Deuterium Concentration as a Dual Regulator: Depletion Suppresses While Enrichment Amplifies Oncogenic Hallmarks in Lung Adenocarcinoma

Background: Deuterium abundance has emerged as a metabolic regulator of oncogenic transcriptional programs, yet its impact on cancer gene networks remains incompletely defined. Methods: We profiled A549 lung adenocarcinoma cells cultured under graded deuterium concentrations (40, 80, 150, 300 ppm) using NanoString nCounter technology. Expression data were subjected to multistep filtering, symbolic trajectory encoding, density‑based spatial clustering (DBSCAN) to identify sentinel outliers, and Gaussian mixture modeling (GMM‑6) to resolve coherent transcriptional modules. Results: DBSCAN analysis identified 11 extreme responder genes that define specific vulnerabilities under deuterium depletion, including suppression of multidrug resistance ( ABCB1 , −42% at 80 ppm), proliferative signaling ( FGFR4 , −19%), and transcriptional amplification ( MYCN , −24%). In contrast, enrichment at 300 ppm drove a global activation of oncogenic pathways (mean +44%), particularly amplifying tumor‑promoting inflammation ( IL6 , TGFBR2 ) and invasion/metastasis ( MMP9 ).
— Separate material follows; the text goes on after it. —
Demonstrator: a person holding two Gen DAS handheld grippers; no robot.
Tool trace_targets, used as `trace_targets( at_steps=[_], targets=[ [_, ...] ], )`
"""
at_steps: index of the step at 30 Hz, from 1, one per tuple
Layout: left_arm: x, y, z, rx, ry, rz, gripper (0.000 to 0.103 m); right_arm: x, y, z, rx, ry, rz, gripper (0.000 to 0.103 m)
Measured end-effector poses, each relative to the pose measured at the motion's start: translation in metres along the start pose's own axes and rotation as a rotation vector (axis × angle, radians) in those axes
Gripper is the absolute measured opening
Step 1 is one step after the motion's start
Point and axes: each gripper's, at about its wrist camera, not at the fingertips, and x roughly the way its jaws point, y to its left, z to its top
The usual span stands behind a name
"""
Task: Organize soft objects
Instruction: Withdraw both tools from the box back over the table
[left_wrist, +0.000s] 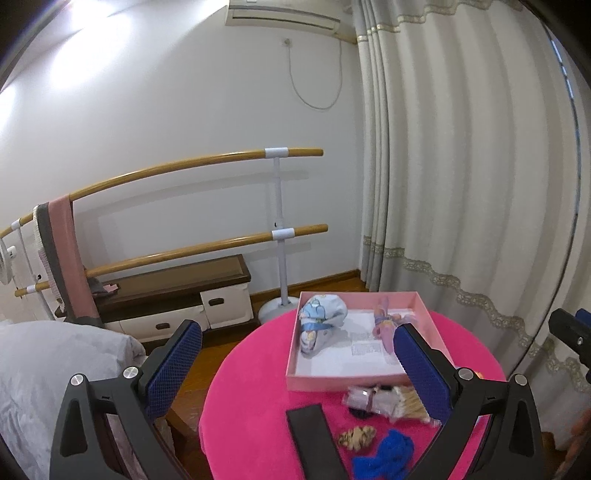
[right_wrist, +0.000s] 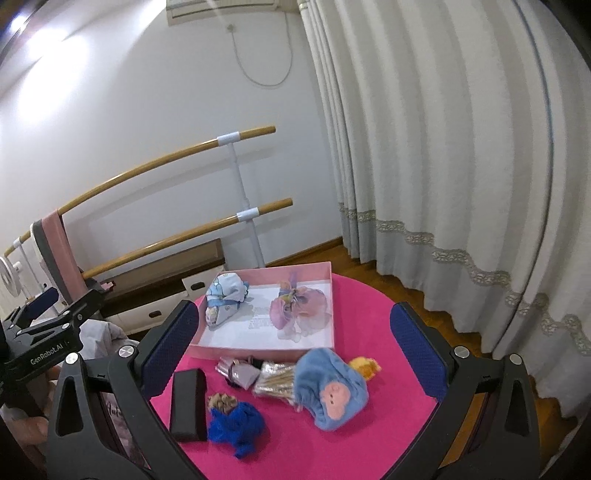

GMM‑6 clustering of the remaining core network resolved six functional modules, revealing that depletion selectively disengages the high‑energy programs required for phenotypic plasticity (Cluster 5: TGFB1 , S100A4 ) while leaving basal survival reserves (Cluster 6: BIRC5 , RET ) relatively intact. Conclusions: These findings establish deuterium concentration as a dual regulator of oncogenic transcription. Enrichment fuels a hyper‑proliferative, invasive state, whereas moderate depletion exposes stress‑responsive vulnerabilities by selectively suppressing drug resistance, growth factor signaling, and invasive plasticity in the A549 lung adenocarcinoma model.